Dijkstra war dann plötzlich davon überzeugt, dass es nicht Gerdes, sondern Derwig war, der den tödlichen Schuss abgegeben hatte. Seine Beschreibung, so stellte sich im Nachhinein heraus, passte tatsächlich ziemlich genau auf Derwig. Dijkstra erklärte sich sogar bereit, seine Aussage, falls erforderlich, zu beeiden. Johannes Diekhoff, der langjährige Leiter des Europa-Hauses in Aurich zu dem wir eine gute Verbindung hatten, berichtete 2003 unter dem Titel „Späte Entlastung vom Mordvorwurf” ausführlich über Dijkstras Aussage.[v] Ein Sohn von Gerdes hat danach an einer der nächsten Gedenkfeiern in Brockzetel teilgenommen. Zu einer Beeidung von Dijkstras Aussage ist es allerdings nicht gekommen.
„In stiller Anteilnahme“
Als wir am 5. April 2014 wieder zur jährlichen Kranzniederlegung in Brockzetel eintrafen, lag an der Gedenkstätte ein Briefumschlag mit einem Zettel folgenden Inhalts: “In stiller Anteilnahme an den Tod des noch so jungen Jan Vallinga. Es war hinterhältiger Mord! Gezeichnet: Ernst Tannen, Nordenham.“
Nach meiner Rückkehr setze ich mich mit Herrn Tannen in Verbindung. Er war – so stellte sich heraus – Justizoberamtsrat in Ruhestand und langjähriges Kreistagsmitglied. Ich lud ihn danach zur Gedenkfeier des nächsten Jahres ein. Am 11. April 2015 hat Ernst Tannen dann am Gedenkstein erzählt, was hier vor siebzig Jahren geschehen war. Ich zitiere den Bericht aus den Ostfriesischen Nachrichten vom 13.4.2015:
“Ich trete nicht als Zeitzeuge auf. Aber mein Vater war hier Wachmann und erzählte, wie der Schulmeister Wilhelm Derwig hier jemanden ermordete”. Tannen selbst war zur Kriegszeit Schüler von Derwig und hatte ihn als treuen Parteigänger in Erinnerung.

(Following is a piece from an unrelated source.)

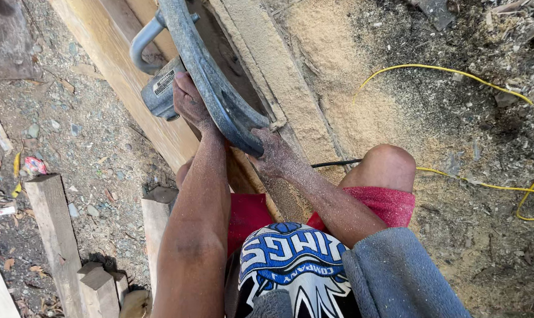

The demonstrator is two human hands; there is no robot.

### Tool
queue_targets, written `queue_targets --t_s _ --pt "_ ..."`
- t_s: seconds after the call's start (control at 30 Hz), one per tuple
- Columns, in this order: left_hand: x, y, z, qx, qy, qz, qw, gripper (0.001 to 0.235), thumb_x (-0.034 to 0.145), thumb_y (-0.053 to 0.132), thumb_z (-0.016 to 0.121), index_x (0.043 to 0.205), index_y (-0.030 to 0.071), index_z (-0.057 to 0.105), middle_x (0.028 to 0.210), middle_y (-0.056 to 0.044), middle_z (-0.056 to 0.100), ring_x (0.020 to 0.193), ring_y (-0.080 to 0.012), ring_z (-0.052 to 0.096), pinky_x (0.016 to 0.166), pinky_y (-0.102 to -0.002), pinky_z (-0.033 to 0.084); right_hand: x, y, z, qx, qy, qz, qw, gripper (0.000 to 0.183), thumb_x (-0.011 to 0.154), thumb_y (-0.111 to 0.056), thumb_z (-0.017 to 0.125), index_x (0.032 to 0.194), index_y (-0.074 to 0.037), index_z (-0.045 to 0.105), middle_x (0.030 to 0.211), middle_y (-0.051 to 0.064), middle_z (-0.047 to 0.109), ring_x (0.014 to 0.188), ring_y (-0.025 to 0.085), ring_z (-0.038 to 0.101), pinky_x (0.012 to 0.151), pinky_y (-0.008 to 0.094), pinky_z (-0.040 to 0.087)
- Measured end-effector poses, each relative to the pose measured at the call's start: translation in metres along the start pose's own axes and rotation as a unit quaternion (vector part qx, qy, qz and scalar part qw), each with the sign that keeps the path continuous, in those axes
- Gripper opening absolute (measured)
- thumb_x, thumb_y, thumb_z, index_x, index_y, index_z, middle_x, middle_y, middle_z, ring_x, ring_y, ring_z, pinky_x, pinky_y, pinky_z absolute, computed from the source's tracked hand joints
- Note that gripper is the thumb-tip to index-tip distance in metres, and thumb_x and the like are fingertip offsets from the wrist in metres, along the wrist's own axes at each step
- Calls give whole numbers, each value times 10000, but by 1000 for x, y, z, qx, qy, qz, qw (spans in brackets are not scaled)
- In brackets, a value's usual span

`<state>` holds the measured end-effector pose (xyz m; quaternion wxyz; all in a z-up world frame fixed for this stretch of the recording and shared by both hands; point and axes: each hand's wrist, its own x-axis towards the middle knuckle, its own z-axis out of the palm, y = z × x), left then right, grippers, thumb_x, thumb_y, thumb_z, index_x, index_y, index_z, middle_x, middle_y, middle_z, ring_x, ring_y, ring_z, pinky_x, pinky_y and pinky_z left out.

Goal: The person uses a circular saw to cut a long plank of wood. They guide the saw along a marked line on the wood, creating a straight cut while kneeling on the ground. The person adjusts their position and grip as they progress through the cut.

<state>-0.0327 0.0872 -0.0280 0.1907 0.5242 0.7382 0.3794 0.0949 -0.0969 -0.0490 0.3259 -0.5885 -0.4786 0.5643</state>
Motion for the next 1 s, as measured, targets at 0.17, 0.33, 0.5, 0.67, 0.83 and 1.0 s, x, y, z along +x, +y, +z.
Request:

Auch in dem nur kurz existierenden Lager wurde schwer gelitten
Abschließend möchte ich noch Folgendes bekräftigen. Trotz des Falles Vellinga kann man nicht sagen, dass im Lager Brockzetel ständiger Terror herrschte. Die meisten Volkssturm-Wachmänner waren nach Aussagen von mehreren Gefangenen alles andere als fanatisch. Die schlimmsten Feinde der Gefangenen waren die katastrophalen hygienischen Zustände, die mangelnde Ernährung, die fehlende Krankenversorgung, die ständige Ungezieferplage sowie die gefahrvolle Arbeit am Flugplatz. Aber auch in solch einem Lager konnte es, wie die Erschießung von Jan Vellinga zeigt, zu einem Akt des Terrors kommen. Und auch in diesem kleinen, nur kurz existierenden und langen völlig vergessenen Lager wurde schwer gelitten.

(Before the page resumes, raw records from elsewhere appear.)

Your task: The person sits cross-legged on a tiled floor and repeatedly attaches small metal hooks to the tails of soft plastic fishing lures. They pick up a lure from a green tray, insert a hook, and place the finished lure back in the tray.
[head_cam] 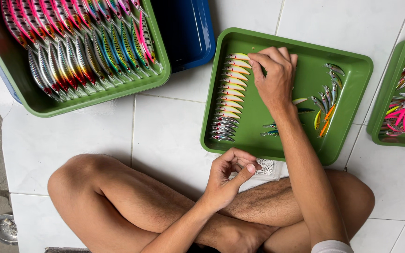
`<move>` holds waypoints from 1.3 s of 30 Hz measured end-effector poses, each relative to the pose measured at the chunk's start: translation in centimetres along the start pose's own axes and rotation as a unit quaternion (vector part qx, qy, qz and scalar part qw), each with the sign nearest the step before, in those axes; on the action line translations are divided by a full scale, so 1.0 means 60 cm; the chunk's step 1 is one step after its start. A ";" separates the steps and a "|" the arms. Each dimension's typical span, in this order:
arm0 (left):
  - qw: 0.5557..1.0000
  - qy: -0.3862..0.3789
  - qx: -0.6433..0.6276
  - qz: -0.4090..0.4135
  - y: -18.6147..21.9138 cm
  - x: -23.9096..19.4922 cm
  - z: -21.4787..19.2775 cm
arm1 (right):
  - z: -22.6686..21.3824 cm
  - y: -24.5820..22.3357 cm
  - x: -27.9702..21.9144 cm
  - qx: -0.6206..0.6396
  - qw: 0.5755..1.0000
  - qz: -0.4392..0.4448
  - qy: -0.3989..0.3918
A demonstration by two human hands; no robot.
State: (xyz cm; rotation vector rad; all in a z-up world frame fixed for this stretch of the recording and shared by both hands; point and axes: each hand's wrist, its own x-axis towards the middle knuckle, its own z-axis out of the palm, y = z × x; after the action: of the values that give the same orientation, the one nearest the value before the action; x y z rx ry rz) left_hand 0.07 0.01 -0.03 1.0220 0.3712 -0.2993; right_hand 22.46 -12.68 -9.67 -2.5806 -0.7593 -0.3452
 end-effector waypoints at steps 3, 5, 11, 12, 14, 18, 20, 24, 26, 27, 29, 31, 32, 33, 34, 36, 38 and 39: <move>1.000 0.001 0.000 -0.008 -0.005 0.000 0.000 | 0.000 0.000 -0.002 0.000 1.000 0.000 0.002; 1.000 0.001 0.003 -0.008 -0.003 0.001 0.000 | -0.001 0.000 -0.002 0.003 1.000 0.001 0.001; 1.000 0.001 0.003 -0.012 -0.006 0.002 0.000 | -0.003 -0.002 -0.002 0.004 1.000 -0.003 0.001; 1.000 0.001 0.001 -0.014 -0.007 0.002 0.000 | -0.004 -0.002 -0.001 0.004 1.000 -0.005 -0.002; 1.000 0.003 0.001 -0.011 -0.007 0.003 0.000 | -0.017 -0.005 0.001 0.006 1.000 -0.002 0.000; 1.000 0.012 0.002 -0.014 -0.004 0.003 0.000 | -0.064 0.011 -0.004 0.036 0.999 0.016 0.012; 1.000 0.006 -0.010 -0.004 -0.028 0.006 -0.002 | -0.112 0.015 -0.015 0.060 0.996 0.055 -0.024; 1.000 0.010 -0.023 0.003 -0.047 0.010 0.000 | -0.165 0.027 -0.056 0.053 0.975 0.111 -0.186; 1.000 0.012 -0.015 0.009 -0.052 0.008 0.006 | -0.187 0.005 -0.067 0.037 0.967 0.116 -0.225; 1.000 0.017 -0.007 0.020 -0.052 0.011 0.007 | -0.195 -0.006 -0.067 0.023 0.958 0.115 -0.262; 0.999 0.017 0.003 0.030 -0.063 0.012 0.004 | -0.175 0.003 -0.087 0.010 0.964 0.100 -0.247; 0.999 0.015 0.014 0.048 -0.071 0.013 0.003 | -0.166 0.001 -0.097 -0.005 0.970 0.080 -0.227; 0.998 0.024 0.022 0.050 -0.074 0.013 0.002 | -0.165 -0.006 -0.099 -0.016 0.973 0.068 -0.218; 0.998 0.034 0.032 0.051 -0.077 0.012 -0.001 | -0.161 -0.013 -0.104 -0.024 0.976 0.057 -0.210; 0.997 0.033 0.035 0.061 -0.070 0.029 -0.005 | -0.164 -0.021 -0.094 -0.026 0.978 0.052 -0.201; 0.991 0.081 0.071 0.083 -0.075 0.028 -0.010 | -0.176 -0.049 -0.116 0.147 0.977 0.047 -0.148; 0.985 0.101 0.083 0.112 -0.062 0.018 -0.009 | -0.214 -0.121 -0.145 0.191 0.969 0.071 -0.138; 0.978 0.124 0.094 0.138 -0.053 0.016 -0.009 | -0.233 -0.156 -0.156 0.238 0.958 0.095 -0.131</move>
State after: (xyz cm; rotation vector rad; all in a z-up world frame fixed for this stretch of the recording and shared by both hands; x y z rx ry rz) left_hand -0.45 -1.15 -3.13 1.2867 0.4264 0.0459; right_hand 7.92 -16.31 2.44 -2.2297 -0.5852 0.2214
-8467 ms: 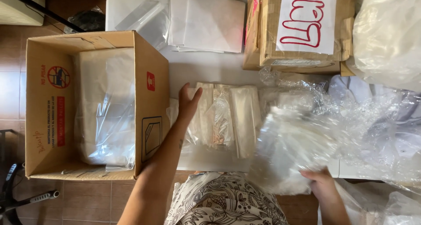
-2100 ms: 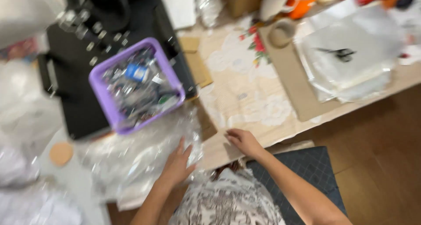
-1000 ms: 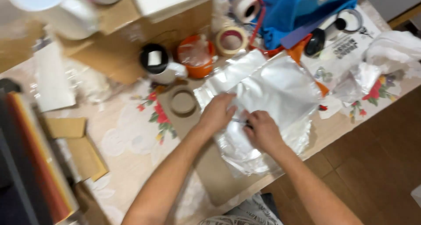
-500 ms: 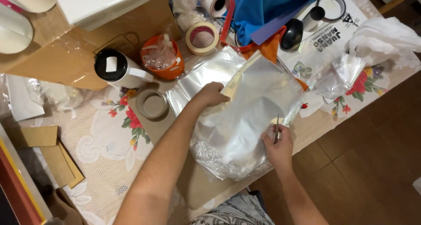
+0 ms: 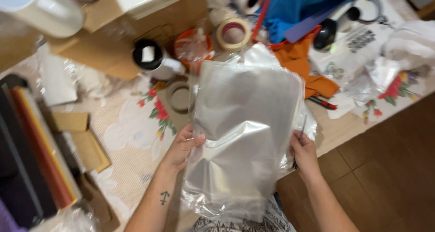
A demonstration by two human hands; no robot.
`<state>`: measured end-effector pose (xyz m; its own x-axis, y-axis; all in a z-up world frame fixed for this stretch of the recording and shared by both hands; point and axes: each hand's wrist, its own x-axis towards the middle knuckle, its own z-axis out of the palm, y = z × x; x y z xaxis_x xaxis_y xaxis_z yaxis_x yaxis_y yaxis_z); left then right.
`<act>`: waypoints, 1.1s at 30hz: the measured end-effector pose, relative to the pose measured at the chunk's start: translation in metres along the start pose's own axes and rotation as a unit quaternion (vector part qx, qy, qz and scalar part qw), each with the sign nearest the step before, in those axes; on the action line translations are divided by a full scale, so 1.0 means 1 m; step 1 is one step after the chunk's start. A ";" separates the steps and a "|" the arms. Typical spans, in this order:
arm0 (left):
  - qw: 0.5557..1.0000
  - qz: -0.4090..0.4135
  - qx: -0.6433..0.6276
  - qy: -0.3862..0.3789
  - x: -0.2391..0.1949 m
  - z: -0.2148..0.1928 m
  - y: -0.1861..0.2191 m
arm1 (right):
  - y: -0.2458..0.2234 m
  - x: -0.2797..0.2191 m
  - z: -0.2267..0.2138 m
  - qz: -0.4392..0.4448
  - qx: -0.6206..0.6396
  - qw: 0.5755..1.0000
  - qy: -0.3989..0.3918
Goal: Sealing clear plastic bags using adhesive tape and scissors, then organizing them into a box.
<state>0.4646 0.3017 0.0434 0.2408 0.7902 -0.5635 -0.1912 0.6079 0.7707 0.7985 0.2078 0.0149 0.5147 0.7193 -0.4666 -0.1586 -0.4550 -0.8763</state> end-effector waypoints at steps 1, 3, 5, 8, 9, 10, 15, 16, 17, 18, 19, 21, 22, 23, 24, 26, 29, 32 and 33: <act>0.997 -0.029 -0.066 0.002 -0.005 -0.019 -0.018 | 0.006 -0.008 0.010 0.072 0.053 0.994 -0.054; 0.996 -0.019 -0.085 -0.012 -0.018 -0.034 -0.029 | -0.003 -0.030 0.032 0.124 0.099 0.983 -0.094; 0.994 -0.014 -0.108 -0.026 -0.029 -0.040 -0.035 | -0.016 -0.051 0.048 0.179 0.139 0.965 -0.130; 0.996 0.052 -0.071 -0.028 -0.053 -0.055 -0.042 | -0.042 -0.076 0.085 0.255 0.057 0.956 -0.132; 0.997 0.010 -0.072 0.017 -0.056 -0.061 -0.046 | -0.054 -0.080 0.101 0.206 -0.015 0.960 -0.191; 0.995 -0.032 -0.074 0.057 -0.057 -0.065 -0.050 | -0.067 -0.084 0.115 0.153 -0.084 0.954 -0.245; 0.983 -0.066 -0.145 0.095 -0.122 -0.073 -0.009 | -0.067 -0.104 0.135 0.068 -0.179 0.914 -0.359; 0.980 -0.089 -0.153 0.097 -0.135 -0.072 0.011 | -0.072 -0.108 0.140 0.064 -0.195 0.894 -0.398; 0.979 -0.084 -0.157 0.101 -0.143 -0.087 0.004 | -0.070 -0.112 0.150 0.061 -0.199 0.891 -0.404; 0.977 -0.082 -0.105 0.168 -0.151 -0.100 -0.006 | -0.066 -0.116 0.159 0.049 -0.220 0.874 -0.431; 0.967 -0.081 -0.053 0.234 -0.160 -0.114 -0.016 | -0.062 -0.120 0.167 0.037 -0.241 0.856 -0.457; 0.954 -0.093 -0.090 0.270 -0.178 -0.135 -0.027 | -0.044 -0.127 0.194 0.045 -0.254 0.858 -0.445; 0.941 -0.106 -0.120 0.297 -0.183 -0.146 -0.032 | -0.036 -0.129 0.207 0.052 -0.262 0.865 -0.424; 0.940 -0.105 -0.124 0.299 -0.188 -0.137 -0.016 | -0.016 -0.122 0.216 0.051 -0.266 0.863 -0.426; 0.929 -0.147 -0.086 0.328 -0.198 -0.128 -0.002 | 0.004 -0.118 0.225 0.034 -0.237 0.862 -0.448; 0.909 -0.186 -0.060 0.367 -0.215 -0.125 0.002 | 0.028 -0.118 0.234 0.017 -0.212 0.850 -0.482; 0.914 -0.202 0.000 0.351 -0.225 -0.150 -0.038 | 0.029 -0.121 0.237 0.005 -0.199 0.853 -0.483; 0.935 -0.078 -0.029 0.344 -0.252 -0.170 -0.087 | 0.031 -0.123 0.216 -0.107 -0.312 0.833 -0.445; 0.967 0.021 -0.022 0.253 -0.272 -0.165 -0.080 | 0.036 -0.123 0.210 -0.184 -0.293 0.801 -0.488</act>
<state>0.2577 0.0509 0.0856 -0.2614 0.7443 -0.6145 -0.2345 0.5686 0.7885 0.5527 0.2136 0.0154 -0.5145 0.7985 -0.3125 0.4228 -0.0808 -0.9026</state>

[i] Vgl. Manfred Staschen, Die Arbeits- und Gefangenenlager um Aurich und das KZ- Außenlager in Engerhafe, in: Herbert Reyer (Hrsg.), Aurich im Nationalsozialismus, Aurich 1989, S.421–446, hier: S. 437.

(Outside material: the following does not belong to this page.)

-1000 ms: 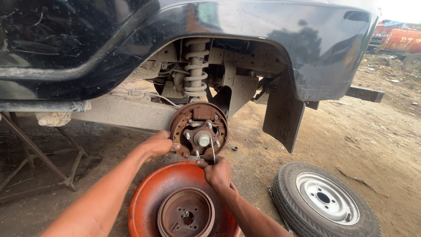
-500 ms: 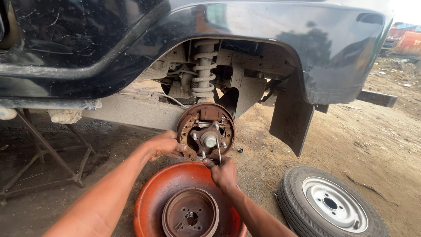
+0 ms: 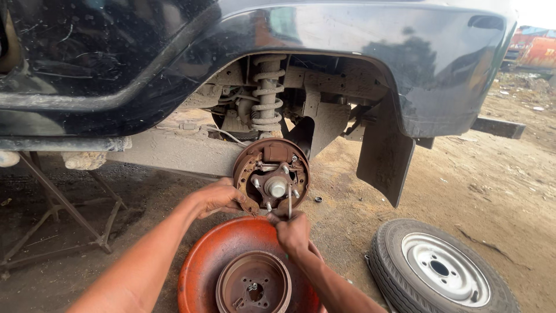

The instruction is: The person uses a screwdriver to pry and remove brake shoes from a vehicle's drum brake assembly. The removed parts are placed into a red basin on the ground. The vehicle is supported by a jack stand in an outdoor setting.

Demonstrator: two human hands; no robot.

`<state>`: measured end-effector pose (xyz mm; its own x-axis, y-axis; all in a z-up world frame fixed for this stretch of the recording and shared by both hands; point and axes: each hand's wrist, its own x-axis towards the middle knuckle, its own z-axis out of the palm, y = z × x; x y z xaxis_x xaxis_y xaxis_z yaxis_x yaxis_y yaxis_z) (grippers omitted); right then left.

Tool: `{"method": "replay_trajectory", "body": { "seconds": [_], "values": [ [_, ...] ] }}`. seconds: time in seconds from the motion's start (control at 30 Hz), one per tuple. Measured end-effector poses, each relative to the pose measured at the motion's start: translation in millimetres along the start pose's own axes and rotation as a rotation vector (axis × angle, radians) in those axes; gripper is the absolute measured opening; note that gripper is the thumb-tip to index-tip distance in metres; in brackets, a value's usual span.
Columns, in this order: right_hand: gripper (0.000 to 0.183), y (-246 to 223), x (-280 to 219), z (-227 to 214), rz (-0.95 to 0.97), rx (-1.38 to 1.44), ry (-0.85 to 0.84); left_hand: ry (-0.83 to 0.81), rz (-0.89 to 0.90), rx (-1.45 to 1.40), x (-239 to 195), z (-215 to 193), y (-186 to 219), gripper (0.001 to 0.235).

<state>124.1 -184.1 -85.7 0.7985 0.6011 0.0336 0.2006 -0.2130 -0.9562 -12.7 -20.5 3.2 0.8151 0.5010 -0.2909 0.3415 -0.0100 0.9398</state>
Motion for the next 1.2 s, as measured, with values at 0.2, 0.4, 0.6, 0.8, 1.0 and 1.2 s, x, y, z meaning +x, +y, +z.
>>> {"method": "replay_trajectory", "body": {
  "seconds": [0.2, 0.4, 0.6, 0.8, 1.0, 1.2],
  "values": [
    [0.023, -27.7, -11.4, -17.5, -0.123, -0.008, 0.020, -0.047, 0.008, 0.080, -3.1, 0.6, 5.6, 0.047],
    [0.046, -20.8, -61.8, -32.0, 0.153, -0.398, -0.163, 0.038, 0.032, 0.020, 3.5, 1.8, -7.2, 0.077],
    [0.053, -28.4, -72.1, -44.1, -0.176, -0.492, -0.334, 0.094, 0.059, 0.063, 26.0, -5.4, -20.2, 0.083],
    [0.045, -81.6, -79.2, -42.9, -0.066, -0.469, -0.316, 0.060, 0.036, 0.094, 28.1, -6.2, -21.1, 0.049],
    [0.035, -101.0, -75.2, -32.5, 0.096, -0.334, -0.387, 0.068, 0.025, 0.164, 17.7, -5.3, -15.0, 0.055],
    [0.030, -107.0, -52.1, -29.8, 0.096, -0.312, -0.426, 0.110, 0.019, 0.248, 24.8, -8.2, -17.6, 0.073]
  ]
}}
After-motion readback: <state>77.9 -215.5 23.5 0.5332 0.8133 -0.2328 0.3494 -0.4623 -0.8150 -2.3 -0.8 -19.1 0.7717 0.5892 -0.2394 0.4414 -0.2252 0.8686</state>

[ii] Oebele Vries, Het strafkamp voor Nederlanders in Wilhelmshaven. Dagboek en herinneringen januari – mei 1945, Assen 1990.
[iii] Dieser Dr. Woldring sollte als hervorragender Krebsforscher nach dem Krieg noch eine glänzende Karriere in den Vereinigten Staaten machen.
[iv] Das Urteil wurde anonymisiert veröffentlicht, in: Justiz und NS-Verbrechen. Sammlung deutscher Strafurteile wegen nationalsozialistischer Tötungsverbrechen 1945–1966, Bd. IX, Amsterdam 1972, S. 299 ff. Der Fall Jan Vellinga wurde literarisch verarbeitet durch Erhard Brüchert, Frostfieber in Friesland. Roman zur Elfstedentocht, Norden 1999, S. 123–125 und 143–154.
[v] Johannes Diekhoff, Späte Entlastung vom Mordvorwurf, in: Ostfriesland-Magazin, Norden 2003 (Nr. 5), S. 40f; auch in: Heimatkunde und Heimatgeschichte, Aurich 2005 (Folge 3), S. 1f.